She rested on an elbow, studying him as if painting a portrait. “Who are you?”
“I am Xandr, the Batal, of Ilmarinen.”
“Is that so?” she said disapprovingly.
“You don’t believe me?”
“I happen to know for a certainty that all the Ilmar are dead.”
The comment struck him like a fist and Xandr felt his appetite wane. “H-How would you know this?”
“If you are who you say, convince me, and I’ll set you free. But I warn you, stray from the truth, and you and your friends shall swim back to Thetis or wherever it is you would go.”
All he could do was dig his fingernails into his palms and glare at the image of Alashiya above him, her falcon form patterned in blue flickering stars. “Listen, Captain, hospitality or no, I’ve not the patience for this. You cannot imagine what horrors we’ve endured! My companions are in need of food and—”
“Thelana and Emmalina? They’ve been taken care of, I assure you. Now tell me.”

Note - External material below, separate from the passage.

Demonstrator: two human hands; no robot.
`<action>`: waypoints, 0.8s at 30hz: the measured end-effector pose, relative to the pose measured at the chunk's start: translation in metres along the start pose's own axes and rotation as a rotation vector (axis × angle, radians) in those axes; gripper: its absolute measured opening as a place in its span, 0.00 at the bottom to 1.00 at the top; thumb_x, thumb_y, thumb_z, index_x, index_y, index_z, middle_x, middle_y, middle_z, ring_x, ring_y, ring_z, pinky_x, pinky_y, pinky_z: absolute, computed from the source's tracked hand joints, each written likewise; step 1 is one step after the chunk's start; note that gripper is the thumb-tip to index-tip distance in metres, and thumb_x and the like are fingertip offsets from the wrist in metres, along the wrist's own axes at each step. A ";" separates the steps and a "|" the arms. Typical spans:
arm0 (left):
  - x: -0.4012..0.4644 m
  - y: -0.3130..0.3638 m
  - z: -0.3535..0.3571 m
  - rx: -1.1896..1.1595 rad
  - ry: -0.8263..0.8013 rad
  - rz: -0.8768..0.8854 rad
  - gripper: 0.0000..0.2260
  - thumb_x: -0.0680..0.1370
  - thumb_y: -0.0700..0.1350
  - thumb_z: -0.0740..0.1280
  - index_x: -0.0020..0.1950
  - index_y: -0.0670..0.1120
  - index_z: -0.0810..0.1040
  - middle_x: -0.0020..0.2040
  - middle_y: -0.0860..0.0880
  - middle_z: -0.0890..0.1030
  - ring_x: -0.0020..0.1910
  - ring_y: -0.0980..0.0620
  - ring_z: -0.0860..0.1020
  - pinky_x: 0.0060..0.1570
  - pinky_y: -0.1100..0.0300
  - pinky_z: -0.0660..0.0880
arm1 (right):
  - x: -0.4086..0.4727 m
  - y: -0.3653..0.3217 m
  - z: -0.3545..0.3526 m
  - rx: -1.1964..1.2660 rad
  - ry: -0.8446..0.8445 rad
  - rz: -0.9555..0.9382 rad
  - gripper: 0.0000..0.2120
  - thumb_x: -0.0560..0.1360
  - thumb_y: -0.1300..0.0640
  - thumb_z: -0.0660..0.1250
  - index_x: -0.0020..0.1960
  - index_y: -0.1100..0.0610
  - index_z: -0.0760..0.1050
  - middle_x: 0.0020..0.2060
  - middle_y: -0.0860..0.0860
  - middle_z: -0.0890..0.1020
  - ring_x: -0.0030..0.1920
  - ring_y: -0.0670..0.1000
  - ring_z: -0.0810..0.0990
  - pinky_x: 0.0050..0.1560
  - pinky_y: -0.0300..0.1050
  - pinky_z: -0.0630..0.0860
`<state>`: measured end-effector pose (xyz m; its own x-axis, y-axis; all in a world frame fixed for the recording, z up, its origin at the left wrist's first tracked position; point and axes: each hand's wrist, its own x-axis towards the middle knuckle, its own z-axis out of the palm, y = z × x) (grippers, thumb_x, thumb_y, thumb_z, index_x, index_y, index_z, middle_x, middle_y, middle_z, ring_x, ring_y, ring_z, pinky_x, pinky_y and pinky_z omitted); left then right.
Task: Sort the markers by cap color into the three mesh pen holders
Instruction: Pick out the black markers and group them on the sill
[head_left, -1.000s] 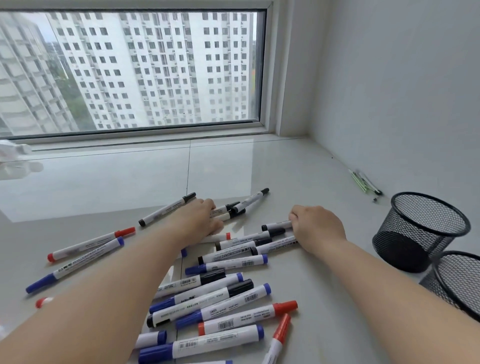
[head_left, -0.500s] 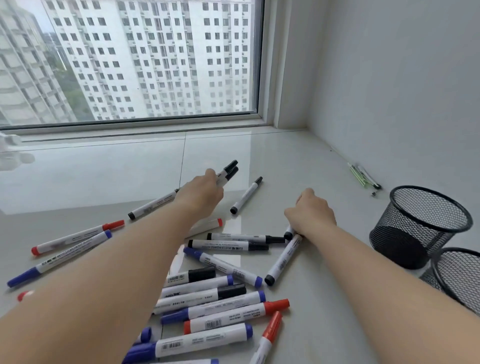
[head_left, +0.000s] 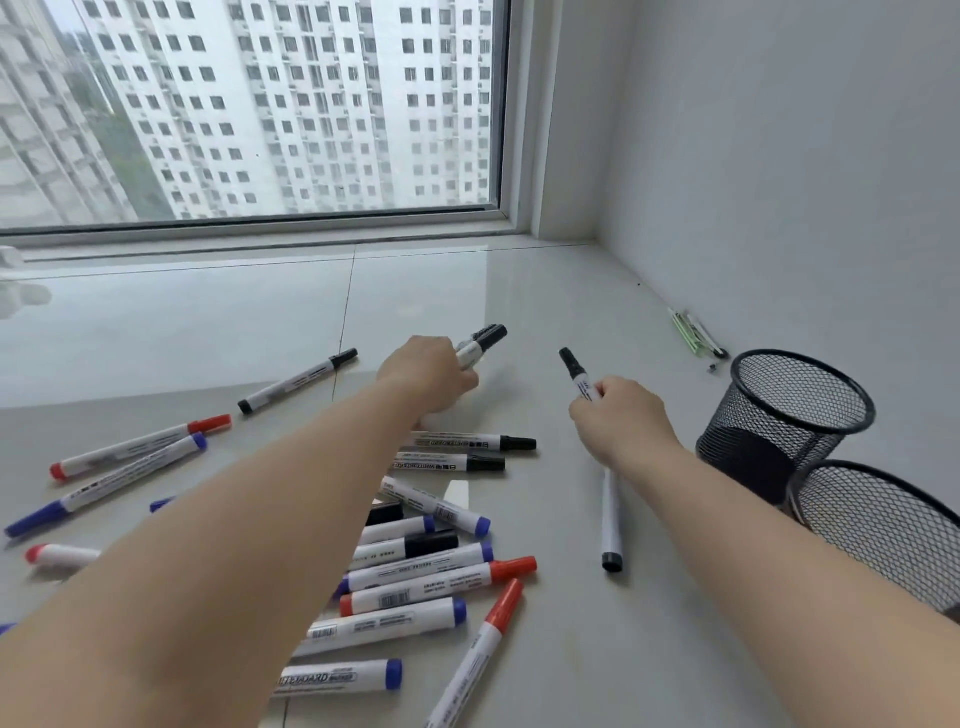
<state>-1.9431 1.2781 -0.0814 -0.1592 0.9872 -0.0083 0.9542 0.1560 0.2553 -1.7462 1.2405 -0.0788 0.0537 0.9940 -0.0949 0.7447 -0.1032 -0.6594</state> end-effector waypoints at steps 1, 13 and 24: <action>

“What would you have me say? And what would you know of my people?”
“I know that your people don’t wear clothes . . .” she said, hinting disdain.
“And in this you find fault?”
“If you must know, I think Ilmarin practices crude. Perhaps at one time, even my people, all people, behaved as you do, but humanity has moved forward. Is it any wonder that you and Thelana are the last of your kind? You are a dying breed, Xandr, as are your ideas.”
“You condemn us as though you know us,” he replied. “What is the point of this?”
She lied across her side, letting the turquoise moon accentuate her hips. “Call it my form of interrogation. Now tell me, what do you have to say to one who challenges your traditions?” But he did not take the bait. He sat quietly, eating quietly, and so she prodded him. “People need clothes. We aren’t beasts.”
“Indeed,” he answered. “Beasts do not engage in the kind of mass slaughter that we call war, or torture those of its kind that differ in some tenet of belief. So in this we are agreed. Animals we are not, though we might aspire to be so.”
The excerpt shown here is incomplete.